European Union and Britain act to cushion the chaos if there’s no Brexit deal
The European Union marked 100 days until Brexit on Wednesday by triggering an action plan to ensure planes can still fly and money can still flow between Britain and the bloc in the increasingly likely event that the U.K. leaves the EU without a divorce deal.
The British government, struggling to break a political logjam over Brexit, released immigration plans that it said will “take back control” of the country’s borders — but which opponents warn will batter the economy by shutting out everyone but highly paid professionals.
The EU measures, announced a day after Britain ramped up its own no-deal planning, are intended to alleviate “major disruption” to people and businesses in case squabbling U.K. politicians fail to ratify a withdrawal agreement between Britain and the bloc.
European Commission Vice President Valdis Dombrovskis called the contingency plan “an exercise in limiting damage.”

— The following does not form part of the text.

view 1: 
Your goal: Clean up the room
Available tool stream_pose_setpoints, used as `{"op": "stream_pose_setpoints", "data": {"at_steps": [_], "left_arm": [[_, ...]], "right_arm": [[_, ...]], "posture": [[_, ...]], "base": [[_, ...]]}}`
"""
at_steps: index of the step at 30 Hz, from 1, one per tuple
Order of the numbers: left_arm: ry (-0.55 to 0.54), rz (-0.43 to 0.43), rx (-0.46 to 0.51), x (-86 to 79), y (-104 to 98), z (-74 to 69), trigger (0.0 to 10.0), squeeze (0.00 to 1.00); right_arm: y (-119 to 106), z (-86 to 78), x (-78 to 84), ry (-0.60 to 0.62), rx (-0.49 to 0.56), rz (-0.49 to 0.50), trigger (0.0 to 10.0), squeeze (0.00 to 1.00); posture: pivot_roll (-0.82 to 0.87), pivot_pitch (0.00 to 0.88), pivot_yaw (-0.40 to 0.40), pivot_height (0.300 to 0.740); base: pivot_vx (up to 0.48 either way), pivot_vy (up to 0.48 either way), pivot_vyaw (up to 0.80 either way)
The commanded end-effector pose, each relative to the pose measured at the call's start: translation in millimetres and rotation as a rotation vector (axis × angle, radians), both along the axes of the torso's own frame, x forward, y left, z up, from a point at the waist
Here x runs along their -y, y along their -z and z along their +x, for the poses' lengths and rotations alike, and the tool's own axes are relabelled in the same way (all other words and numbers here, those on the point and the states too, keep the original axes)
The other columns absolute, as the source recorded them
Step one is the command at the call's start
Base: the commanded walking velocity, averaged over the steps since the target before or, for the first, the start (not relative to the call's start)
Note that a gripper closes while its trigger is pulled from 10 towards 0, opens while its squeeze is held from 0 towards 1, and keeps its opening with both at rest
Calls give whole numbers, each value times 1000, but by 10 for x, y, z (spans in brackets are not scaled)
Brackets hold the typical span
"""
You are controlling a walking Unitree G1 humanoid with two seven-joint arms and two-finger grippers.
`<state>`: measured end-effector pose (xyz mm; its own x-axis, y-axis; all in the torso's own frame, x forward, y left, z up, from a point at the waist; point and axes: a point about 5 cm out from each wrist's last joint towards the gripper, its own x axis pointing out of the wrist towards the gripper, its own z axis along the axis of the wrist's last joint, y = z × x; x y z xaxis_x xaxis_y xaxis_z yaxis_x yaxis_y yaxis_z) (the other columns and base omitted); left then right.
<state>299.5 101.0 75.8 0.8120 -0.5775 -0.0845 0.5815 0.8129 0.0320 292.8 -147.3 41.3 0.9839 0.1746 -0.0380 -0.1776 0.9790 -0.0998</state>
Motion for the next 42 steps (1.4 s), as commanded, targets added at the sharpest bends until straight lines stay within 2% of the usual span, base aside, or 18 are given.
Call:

Britain is due to leave the EU on March 29, but it’s unclear whether lawmakers will approve the divorce agreement Prime Minister Theresa May’s government has negotiated with the bloc.
May postponed a vote in Parliament last week because the deal faced heavy defeat. It has been rescheduled for mid-January, but opposition remains strong across the political spectrum.
Leaving without a deal risks plunging the British economy into recession and sparking chaos at the borders, as four decades of economic alignment and open markets evaporate.
The EU plan includes temporary one- to two-year measures to allow some U.K.-EU financial services to continue and a 12-month provision to keep planes flying between Britain and the bloc.
But Dombrovskis stressed that the measures “cannot replicate the benefits of the withdrawal agreement, and certainly it cannot replicate the benefits of EU membership.”
Britain’s no-deal preparations include putting 3,500 soldiers on standby, chartering boats to bring in goods and stockpiling medicines. The government called them sensible precautions, but opposition politicians accused May of trying to scare lawmakers into supporting her Brexit deal.
“No-deal would be a disaster for our country and no responsible government would ever allow it,” Labor Party leader Jeremy Corbyn said.